YOUR TASK:
Search the data for the string "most" and extract every line where it appears.

___ EXERCISE DATA

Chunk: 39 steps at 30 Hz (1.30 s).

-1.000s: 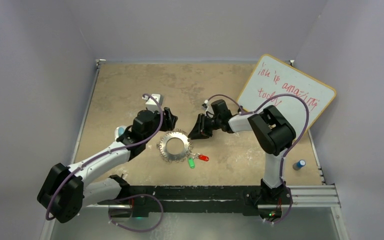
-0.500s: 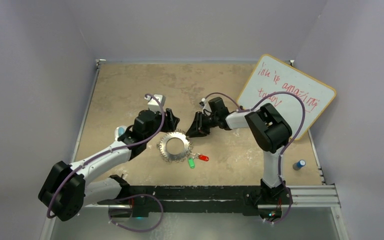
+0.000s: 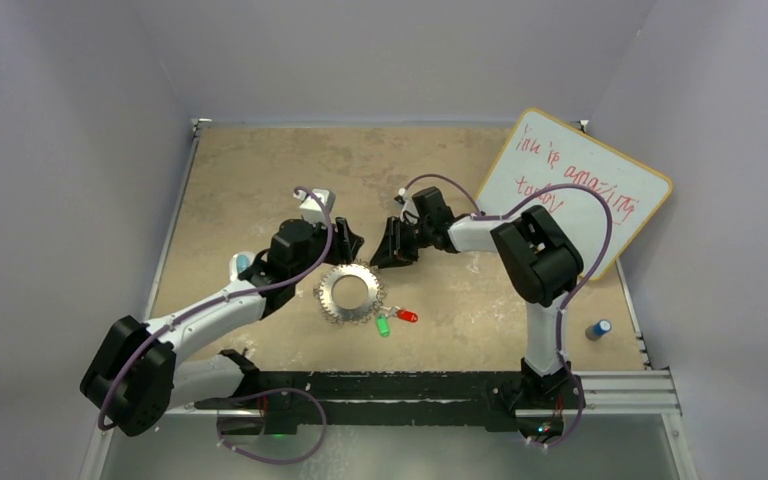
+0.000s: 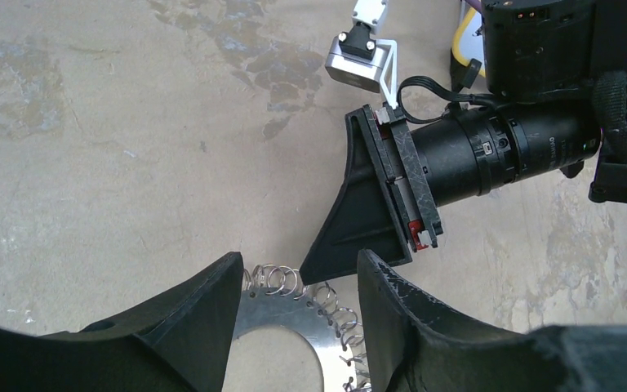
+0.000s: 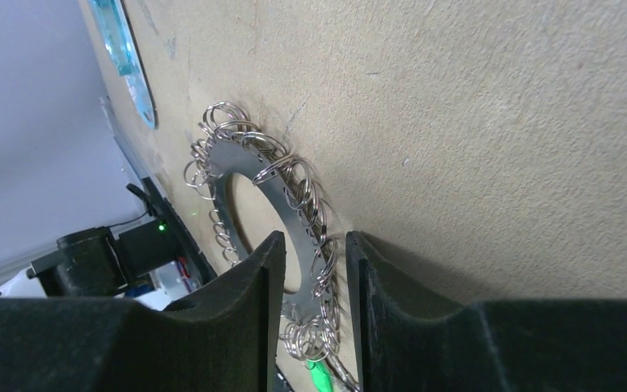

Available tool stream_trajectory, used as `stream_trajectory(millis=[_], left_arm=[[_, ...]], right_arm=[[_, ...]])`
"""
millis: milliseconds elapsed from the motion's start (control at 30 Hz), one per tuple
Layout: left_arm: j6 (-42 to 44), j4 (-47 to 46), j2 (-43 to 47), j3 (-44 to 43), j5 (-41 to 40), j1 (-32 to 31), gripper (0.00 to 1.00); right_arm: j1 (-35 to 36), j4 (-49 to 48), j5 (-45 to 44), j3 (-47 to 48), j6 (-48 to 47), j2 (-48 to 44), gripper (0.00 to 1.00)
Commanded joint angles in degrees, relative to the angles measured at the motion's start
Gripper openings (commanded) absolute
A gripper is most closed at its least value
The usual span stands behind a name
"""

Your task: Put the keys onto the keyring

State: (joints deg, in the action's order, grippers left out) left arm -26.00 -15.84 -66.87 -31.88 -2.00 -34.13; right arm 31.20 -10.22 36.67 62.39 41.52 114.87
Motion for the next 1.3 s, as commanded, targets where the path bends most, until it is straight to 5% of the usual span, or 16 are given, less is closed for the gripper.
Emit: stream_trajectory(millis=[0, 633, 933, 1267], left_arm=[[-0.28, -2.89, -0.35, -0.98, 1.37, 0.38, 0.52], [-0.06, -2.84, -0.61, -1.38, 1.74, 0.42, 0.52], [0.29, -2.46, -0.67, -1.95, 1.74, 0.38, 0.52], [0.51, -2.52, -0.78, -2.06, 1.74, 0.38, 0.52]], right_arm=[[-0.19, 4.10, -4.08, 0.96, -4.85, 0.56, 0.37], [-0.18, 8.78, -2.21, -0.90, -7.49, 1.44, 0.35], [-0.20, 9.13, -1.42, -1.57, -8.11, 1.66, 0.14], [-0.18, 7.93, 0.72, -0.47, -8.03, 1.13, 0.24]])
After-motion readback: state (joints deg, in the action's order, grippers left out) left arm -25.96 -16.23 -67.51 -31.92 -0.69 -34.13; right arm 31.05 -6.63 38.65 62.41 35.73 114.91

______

RESPONSE TO THE TASK:
A gripper is most closed at its least value
Motion for the next 1.3 s, as commanded, targets where the path bends most, until it is straight to 5% of the usual span, or 16 are given, less is closed for the gripper.

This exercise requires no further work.